# [Your goal]
Set the whole listing down again exactly as written.
- Opening Delimiter -
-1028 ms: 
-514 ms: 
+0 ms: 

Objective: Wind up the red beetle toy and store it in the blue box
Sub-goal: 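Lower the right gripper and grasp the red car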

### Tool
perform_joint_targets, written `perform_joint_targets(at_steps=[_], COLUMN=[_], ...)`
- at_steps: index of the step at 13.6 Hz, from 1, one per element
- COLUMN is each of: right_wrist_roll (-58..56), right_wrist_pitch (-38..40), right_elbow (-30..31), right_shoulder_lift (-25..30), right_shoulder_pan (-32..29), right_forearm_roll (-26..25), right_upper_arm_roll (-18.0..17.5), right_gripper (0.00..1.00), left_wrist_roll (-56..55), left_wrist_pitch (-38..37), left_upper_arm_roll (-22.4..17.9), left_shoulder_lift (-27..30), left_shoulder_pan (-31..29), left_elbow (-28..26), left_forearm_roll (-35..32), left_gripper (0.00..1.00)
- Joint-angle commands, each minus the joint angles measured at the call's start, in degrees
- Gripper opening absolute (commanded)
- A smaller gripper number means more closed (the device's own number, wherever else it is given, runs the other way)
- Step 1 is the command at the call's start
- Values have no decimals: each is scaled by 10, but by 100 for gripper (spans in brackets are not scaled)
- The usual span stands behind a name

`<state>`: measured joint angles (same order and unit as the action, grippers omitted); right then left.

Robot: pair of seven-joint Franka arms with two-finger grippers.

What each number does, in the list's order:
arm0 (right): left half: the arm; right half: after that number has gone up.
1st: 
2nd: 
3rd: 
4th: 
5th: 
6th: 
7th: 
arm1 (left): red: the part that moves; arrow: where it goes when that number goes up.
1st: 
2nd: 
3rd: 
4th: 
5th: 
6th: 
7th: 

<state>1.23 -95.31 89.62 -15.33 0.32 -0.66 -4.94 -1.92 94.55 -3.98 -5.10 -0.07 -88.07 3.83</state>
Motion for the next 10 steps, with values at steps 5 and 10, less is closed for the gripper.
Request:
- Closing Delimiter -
# [Answer to the exercise]
-1028 ms: 
-514 ms: 
+0 ms: 

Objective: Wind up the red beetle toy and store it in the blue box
Sub-goal: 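Lower the right gripper and grasp the red car
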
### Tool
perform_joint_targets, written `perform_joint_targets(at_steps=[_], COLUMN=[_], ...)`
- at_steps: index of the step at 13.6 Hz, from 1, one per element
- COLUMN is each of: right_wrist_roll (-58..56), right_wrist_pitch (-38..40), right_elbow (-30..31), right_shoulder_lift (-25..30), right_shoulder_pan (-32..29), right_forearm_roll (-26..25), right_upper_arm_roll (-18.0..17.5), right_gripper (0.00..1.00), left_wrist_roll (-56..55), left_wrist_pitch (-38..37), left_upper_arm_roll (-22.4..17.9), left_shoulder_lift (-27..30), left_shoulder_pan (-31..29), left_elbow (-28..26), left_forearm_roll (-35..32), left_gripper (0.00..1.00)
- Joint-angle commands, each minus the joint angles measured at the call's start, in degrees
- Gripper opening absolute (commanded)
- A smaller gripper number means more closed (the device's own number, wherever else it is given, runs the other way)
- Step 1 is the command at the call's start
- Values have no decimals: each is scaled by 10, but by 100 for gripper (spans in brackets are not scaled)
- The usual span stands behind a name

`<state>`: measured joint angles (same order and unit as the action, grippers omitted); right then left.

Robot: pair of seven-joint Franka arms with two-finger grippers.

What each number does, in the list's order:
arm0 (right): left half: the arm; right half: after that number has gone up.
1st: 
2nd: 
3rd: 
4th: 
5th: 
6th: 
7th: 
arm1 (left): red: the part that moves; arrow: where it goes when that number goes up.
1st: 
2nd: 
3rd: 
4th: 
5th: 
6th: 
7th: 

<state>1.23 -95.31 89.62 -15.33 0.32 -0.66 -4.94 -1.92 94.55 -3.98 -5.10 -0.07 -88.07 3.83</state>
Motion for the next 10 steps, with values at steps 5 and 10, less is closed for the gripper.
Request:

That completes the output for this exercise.